Thus, this paper explores the genetic basis, clinical examination, and management of MTS through technology and drugs. Each method will be compared and analyzed against one another, weighing both benefits and potential repercussions. Examining the mechanisms, effectiveness, and applications of each form of treatment improves the lives of MTS patients in different ways.
Thesis Statement
Muir-Torre Syndrome (MTS), a rare genetic condition characterized by mutations in DNA mismatch repair genes, poses unique treatment problems due to both internal and exterior tumor presentations. Pharmacological methods such as isotretinoin and interferon-alpha 2b can be compared against developing genetic technologies such as CRISPR-Cas9 to determine their efficacy, limits, and potential to enhance patient outcomes.
Muir-Torre Syndrome Mutation and Inheritance
As mentioned briefly before, Murri Torre Syndrome is caused by mutations in DNA mismatch repair genes including MLH1, MSH2, MSH6, and PMS2. Normal wild-type versions of
these genes are, “necessary for the maintenance of genomic stability. In a broad sense, all main functions of the MMR system, including the correction of biosynthetic errors, DNA damage surveillance, and prevention of recombination between nonidentical sequences serve this important purpose.” (Peltomäki, 2003) Thus, the loss of function of these genes can lead to malignant tumors associated with Lynch’s syndrome and MTS. Among these genes, mutations in MSH2 are the most common cause of MTS, responsible for about 90 percent of these cases up to date. Specifically, it was discovered that there was a common frameshift mutation of c.229_230delAG in MSH2’s exon two. ( Feng 2021) In other cases, deletions were found in the EpCAM gene upstream of MSH2 causing hypermethylation which reduces gene expression (Roberts 2013).
Next looking at the inheritance patterns, MTS is autosomal dominant, meaning that one copy of the gene is enough for an offspring to inherit the disease. Usually, there are several implications of being an autosomal dominant inherited syndrome. Primarily, a parent that has MTS has a fifty percent chance of passing the condition on to their offspring. Furthermore, there will be no skipping of generations. Especially since MTS has a high degree of penetrence, individuals with the genotype will develop symptoms of the syndrome, but with variable expressivity (Victor 2020),
In all, understanding both the nature of mutation and inheritance will allow for a deeper understanding of possible treatments and diagnoses for patients.

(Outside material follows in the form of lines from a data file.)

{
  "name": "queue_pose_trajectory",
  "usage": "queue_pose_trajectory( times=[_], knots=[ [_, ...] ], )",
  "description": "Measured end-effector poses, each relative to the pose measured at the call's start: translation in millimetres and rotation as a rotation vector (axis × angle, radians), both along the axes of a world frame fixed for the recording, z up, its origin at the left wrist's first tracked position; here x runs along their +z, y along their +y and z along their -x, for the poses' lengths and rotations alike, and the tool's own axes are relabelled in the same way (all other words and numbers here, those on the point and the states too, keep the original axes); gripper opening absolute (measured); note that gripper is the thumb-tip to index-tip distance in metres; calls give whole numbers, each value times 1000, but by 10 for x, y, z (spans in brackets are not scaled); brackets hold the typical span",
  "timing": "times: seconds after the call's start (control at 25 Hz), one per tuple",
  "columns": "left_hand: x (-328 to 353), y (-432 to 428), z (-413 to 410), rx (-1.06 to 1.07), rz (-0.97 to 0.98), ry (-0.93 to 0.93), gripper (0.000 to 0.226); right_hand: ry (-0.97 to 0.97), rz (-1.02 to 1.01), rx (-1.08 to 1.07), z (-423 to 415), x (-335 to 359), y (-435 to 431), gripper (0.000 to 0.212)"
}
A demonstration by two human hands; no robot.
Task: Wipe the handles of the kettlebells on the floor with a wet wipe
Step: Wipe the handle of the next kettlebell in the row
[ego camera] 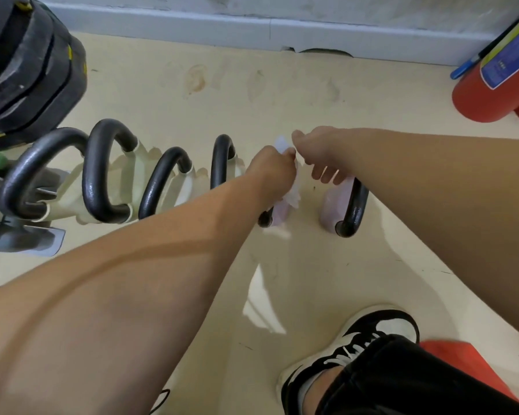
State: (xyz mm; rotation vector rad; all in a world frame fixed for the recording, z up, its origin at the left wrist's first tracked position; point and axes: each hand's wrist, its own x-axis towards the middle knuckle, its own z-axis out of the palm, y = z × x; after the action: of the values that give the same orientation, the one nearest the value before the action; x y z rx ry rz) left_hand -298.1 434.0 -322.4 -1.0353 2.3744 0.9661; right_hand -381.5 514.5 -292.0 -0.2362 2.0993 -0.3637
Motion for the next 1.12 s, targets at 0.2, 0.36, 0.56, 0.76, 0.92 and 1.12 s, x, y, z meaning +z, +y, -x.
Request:
queue_pose_trajectory(
  times=[0.2, 0.36, 0.56, 0.76, 0.92, 1.12],
  knots=[
    [-287, 33, -678, -17, -136, 420, 34, 18, 99, 39, -76, -34, -116, 44],
    [-317, 327, -1191, 57, -66, 420, 45, 134, 113, 60, -89, -95, -142, 54],
    [-90, 129, -689, -4, 9, 248, 36, 198, 132, 105, -27, -134, -102, 57],
    [358, 55, 269, -110, -37, -199, 26, 107, 164, -6, 82, -144, -16, 49],
    [4, 33, 137, -207, 174, -45, 25, 252, 162, 52, 145, -183, 124, 42],
    [-131, 389, -925, -92, 125, 274, 66, 369, 139, 179, 61, -191, 312, 42]
  ],
)
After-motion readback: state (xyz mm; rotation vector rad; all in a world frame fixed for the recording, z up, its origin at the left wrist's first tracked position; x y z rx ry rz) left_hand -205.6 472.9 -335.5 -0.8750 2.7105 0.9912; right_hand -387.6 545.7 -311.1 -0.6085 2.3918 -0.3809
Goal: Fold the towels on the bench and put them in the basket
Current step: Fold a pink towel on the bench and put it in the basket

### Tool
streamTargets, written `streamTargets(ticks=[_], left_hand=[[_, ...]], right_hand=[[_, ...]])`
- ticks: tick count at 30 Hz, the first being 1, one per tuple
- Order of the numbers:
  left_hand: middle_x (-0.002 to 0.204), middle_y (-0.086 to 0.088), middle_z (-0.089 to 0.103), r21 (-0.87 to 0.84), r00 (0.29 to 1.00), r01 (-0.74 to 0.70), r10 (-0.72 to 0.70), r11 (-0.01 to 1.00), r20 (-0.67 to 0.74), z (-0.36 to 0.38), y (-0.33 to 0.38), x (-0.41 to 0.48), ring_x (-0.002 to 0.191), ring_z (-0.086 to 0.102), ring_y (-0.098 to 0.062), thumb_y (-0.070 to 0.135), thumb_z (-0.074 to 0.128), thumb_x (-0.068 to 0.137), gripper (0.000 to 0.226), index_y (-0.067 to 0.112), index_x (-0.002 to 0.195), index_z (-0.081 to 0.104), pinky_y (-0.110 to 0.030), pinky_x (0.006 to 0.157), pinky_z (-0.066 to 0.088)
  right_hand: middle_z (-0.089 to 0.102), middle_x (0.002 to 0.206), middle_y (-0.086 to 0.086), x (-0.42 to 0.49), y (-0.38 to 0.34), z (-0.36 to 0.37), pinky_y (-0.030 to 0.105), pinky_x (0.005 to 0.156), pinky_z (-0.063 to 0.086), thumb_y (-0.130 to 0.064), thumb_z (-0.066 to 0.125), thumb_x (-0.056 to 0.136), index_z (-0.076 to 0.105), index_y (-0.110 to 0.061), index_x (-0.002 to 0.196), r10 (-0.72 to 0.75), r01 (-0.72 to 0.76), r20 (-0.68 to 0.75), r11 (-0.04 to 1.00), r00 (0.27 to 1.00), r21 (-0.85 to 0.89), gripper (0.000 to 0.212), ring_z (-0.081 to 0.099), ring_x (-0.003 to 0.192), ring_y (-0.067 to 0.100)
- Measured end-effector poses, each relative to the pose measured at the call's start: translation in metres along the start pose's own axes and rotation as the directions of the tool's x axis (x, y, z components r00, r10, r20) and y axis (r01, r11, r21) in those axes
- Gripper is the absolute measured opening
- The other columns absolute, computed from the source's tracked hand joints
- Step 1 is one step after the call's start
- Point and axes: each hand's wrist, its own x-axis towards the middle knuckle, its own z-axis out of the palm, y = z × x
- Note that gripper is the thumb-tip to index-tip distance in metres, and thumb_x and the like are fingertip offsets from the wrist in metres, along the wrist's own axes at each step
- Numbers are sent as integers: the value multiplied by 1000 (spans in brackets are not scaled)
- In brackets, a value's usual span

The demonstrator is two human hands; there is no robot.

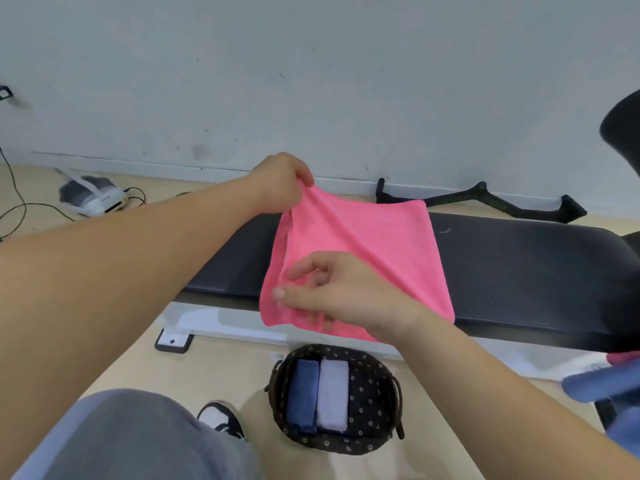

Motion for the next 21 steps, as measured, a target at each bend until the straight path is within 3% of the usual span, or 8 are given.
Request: streamTargets(ticks=[1,3,6,8,10,13,16,21], left_hand=[[138,-3,61,31,999,27,-28,999,22,3,-6,-3,121,61,-21,-4,49,88,48,16,125,72,-24,90,46],[140,-5,60,80,998,66,-66,995,-4,10,-16,-7,122,60,-24,3,56,89,45,15,131,67,-28,94,48],[131,-10,63,64,997,81,-80,995,-19,27,-23,-14,114,62,-30,17,55,86,37,12,121,67,-38,93,53],[119,-14,65,64,989,133,-137,989,54,45,-23,-22,99,63,-33,38,49,80,32,14,98,61,-39,79,54],[129,-15,58,164,976,179,-196,970,94,69,-23,-29,112,57,-37,49,45,81,42,15,103,55,-48,93,50],[159,-16,33,240,987,159,-163,958,-2,101,-22,-40,148,28,-40,46,38,100,58,14,147,43,-58,121,23],[162,-19,31,245,992,108,-89,964,-89,112,-23,-42,149,27,-40,39,36,104,56,11,152,39,-56,121,22],[164,-21,29,226,998,51,-44,973,-36,109,-18,-36,151,26,-40,31,38,106,51,7,151,40,-53,123,20]], right_hand=[[67,72,7,2,0,-3,28,50,48,-36,84,84,70,-12,101,26,-27,-20,999,999,-43,33,59,55,15],[69,73,-2,9,5,-22,29,58,50,-44,79,86,73,-17,91,-28,-15,-213,980,977,-201,28,62,60,14],[69,93,-7,17,27,-77,34,76,53,-47,66,89,71,-24,96,-202,-153,-575,847,793,-509,24,65,83,15],[63,109,3,16,49,-112,40,78,53,-46,60,90,66,-18,110,-192,-296,-688,799,700,-523,35,63,94,26],[58,110,9,16,68,-133,37,68,49,-45,58,91,61,-13,106,-113,-367,-724,803,680,-470,36,61,88,30],[62,98,6,21,79,-140,34,62,43,-44,60,92,60,-14,95,-76,-357,-718,829,691,-431,30,59,81,25],[68,82,1,25,75,-141,33,62,49,-41,60,91,68,-14,90,-56,-360,-721,838,691,-410,28,66,78,24],[66,85,-2,19,71,-151,35,65,51,-26,60,87,63,-18,85,-13,-356,-708,858,706,-370,8,64,80,22]])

Treatment via Emerging Technology
Several emerging technologies have been present to treat MTS and other variants of Lynch syndrome. The dermatology aspect focuses on the identification and excision of sebaceous tumors, particularly those suspected of malignancy. Furthermore, hysterectomy (removal of the uterus), oophorectomy (removal of ovaries), or colectomy (bowel resection) can be conducted (Clevland Clinic). In general, there are not many therapies and treatments for hereditary non-polyposis colorectal cancer.
However, a promising method has been discovered by Shravan Kannan and Joshua J Man that implicated the use of CRISPR genome editing for genes MLH1 and MLH2. Primarily, Clustered Regularly Interspaced Short Palindromic Repeats (CRISPR) as a method involves using enzymes such as CAS9 to cut DNA based on guide RNAs. The CAS9 protein specifically will lead to an area to create a double-stranded break or nicking CAS 9 to induce a single-strand break. (Zhang 2013) Researchers can then insert, repair, or edit using a template. Then, as the strand breaks are getting fixed via non-homologous end joining or homology-directed repair, the template will also be used and the code in the genome will be altered.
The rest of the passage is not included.